と束縛と


- 第4話(1) -


 窓を開けると、川を渡ってくる風がすうっと室内に流れ込んでくる。まだ何もない部屋を風が駆け抜け、空気を入れ替える。もっとも、室温はそんなに変わらないだろう。
 梅雨明けはまだだというのに、盛夏のような暑さが連日続いており、外の陽射しは強い。たっぷりの熱気を孕んだ風は、ほんの一瞬の爽やかさのあと、ムッとする暑さを運んできた。
「……エアコンの取り付け工事を急がせましょうかね」
 背後から声をかけられ、髪を掻き上げて和彦は振り返る。クリニックの内装を任せている設計士だ。今日は工事の具体的な打ち合わせのため、施工業者とともにビルに集まっていた。

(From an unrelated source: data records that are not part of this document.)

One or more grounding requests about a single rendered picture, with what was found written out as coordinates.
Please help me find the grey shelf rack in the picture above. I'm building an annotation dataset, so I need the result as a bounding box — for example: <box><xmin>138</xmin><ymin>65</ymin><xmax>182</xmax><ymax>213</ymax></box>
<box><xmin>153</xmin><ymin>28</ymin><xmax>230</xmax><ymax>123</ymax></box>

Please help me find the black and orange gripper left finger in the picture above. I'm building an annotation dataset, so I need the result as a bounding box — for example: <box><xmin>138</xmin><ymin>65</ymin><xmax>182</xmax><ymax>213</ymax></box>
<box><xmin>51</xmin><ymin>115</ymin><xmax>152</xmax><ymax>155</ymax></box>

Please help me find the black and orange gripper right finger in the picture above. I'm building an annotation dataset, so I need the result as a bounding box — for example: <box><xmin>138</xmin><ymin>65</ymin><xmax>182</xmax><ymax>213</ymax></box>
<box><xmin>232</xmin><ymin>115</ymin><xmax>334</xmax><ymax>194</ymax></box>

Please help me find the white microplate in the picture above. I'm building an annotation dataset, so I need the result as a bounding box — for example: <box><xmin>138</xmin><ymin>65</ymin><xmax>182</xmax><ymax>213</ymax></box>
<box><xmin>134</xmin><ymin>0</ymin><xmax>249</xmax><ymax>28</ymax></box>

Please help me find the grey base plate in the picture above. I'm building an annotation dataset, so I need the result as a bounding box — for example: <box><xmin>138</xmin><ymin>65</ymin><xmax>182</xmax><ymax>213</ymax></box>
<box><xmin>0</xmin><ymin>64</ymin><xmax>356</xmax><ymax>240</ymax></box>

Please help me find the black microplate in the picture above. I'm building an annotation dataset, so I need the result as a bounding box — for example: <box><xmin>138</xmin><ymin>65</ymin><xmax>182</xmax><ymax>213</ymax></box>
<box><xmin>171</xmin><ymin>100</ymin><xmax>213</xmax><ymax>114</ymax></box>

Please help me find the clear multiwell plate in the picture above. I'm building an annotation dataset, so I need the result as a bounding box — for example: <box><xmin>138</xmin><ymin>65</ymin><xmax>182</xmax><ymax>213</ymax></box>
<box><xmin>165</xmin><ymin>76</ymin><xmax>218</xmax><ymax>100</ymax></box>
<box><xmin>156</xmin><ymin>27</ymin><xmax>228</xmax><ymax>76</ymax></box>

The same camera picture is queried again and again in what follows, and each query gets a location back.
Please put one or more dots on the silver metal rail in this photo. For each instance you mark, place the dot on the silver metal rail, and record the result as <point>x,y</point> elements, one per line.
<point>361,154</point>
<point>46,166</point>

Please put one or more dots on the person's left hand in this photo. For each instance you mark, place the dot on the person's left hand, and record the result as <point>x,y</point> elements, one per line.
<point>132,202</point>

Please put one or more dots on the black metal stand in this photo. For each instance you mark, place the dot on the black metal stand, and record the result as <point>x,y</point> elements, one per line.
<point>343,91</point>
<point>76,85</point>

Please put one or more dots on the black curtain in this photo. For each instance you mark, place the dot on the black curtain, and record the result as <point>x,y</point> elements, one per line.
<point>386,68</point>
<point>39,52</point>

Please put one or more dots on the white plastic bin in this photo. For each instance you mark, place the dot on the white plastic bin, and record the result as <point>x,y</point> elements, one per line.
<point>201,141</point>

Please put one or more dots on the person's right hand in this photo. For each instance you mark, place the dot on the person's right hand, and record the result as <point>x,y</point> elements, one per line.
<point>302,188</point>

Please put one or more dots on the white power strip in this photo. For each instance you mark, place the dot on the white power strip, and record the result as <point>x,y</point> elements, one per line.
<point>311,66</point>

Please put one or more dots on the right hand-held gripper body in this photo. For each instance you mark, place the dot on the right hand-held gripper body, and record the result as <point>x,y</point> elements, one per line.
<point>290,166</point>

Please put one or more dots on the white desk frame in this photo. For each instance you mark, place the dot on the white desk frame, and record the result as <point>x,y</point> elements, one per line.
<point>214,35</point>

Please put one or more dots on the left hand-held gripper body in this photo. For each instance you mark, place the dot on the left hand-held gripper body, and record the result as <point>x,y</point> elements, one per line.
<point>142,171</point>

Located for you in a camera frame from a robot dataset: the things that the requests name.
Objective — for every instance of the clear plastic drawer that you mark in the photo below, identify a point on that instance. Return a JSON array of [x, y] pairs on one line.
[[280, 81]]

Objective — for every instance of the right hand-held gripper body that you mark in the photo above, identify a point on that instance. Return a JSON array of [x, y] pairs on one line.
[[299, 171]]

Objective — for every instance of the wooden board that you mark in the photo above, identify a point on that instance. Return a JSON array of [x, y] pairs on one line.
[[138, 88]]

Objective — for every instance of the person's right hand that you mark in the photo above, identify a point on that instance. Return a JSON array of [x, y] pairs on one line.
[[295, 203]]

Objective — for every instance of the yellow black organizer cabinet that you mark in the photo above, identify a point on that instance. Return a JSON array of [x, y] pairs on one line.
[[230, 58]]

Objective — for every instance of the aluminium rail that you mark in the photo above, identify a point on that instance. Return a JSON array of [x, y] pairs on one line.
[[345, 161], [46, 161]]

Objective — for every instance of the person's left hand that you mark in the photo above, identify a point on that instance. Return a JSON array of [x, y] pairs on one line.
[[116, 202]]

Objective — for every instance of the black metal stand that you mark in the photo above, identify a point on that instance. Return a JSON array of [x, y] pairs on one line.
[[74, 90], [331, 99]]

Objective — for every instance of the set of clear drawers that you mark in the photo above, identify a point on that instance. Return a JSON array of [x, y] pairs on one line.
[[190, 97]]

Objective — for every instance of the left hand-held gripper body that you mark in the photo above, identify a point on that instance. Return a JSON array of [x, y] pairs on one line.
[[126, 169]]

 ハンカチで忙しく汗を拭く設計士の姿に、苦笑を浮かべて和彦は頷く。
「そうですね。このフロアは空調の操作が面倒なことになってるらしくて。改装工事のときに、なんとかしてもらおうと思っていたんですよ」
「でしたら、どういうユニットにするか、今日決めてしまいましょう。カタログは持ってきているんで」
 お願いしますと言って和彦は、診察室となる部屋を見回す。この部屋と、隣の部屋を区切る壁は取り払うことになっている。
 これまで何度かの打ち合わせは行っており、すでにクリニックとしてのレイアウトは決まっている。現在は、設計図を元に具体的な工程表を作成してもらっている最中だ。今の調子なら、梅雨明けを待たずして工事に取り掛かれるだろう。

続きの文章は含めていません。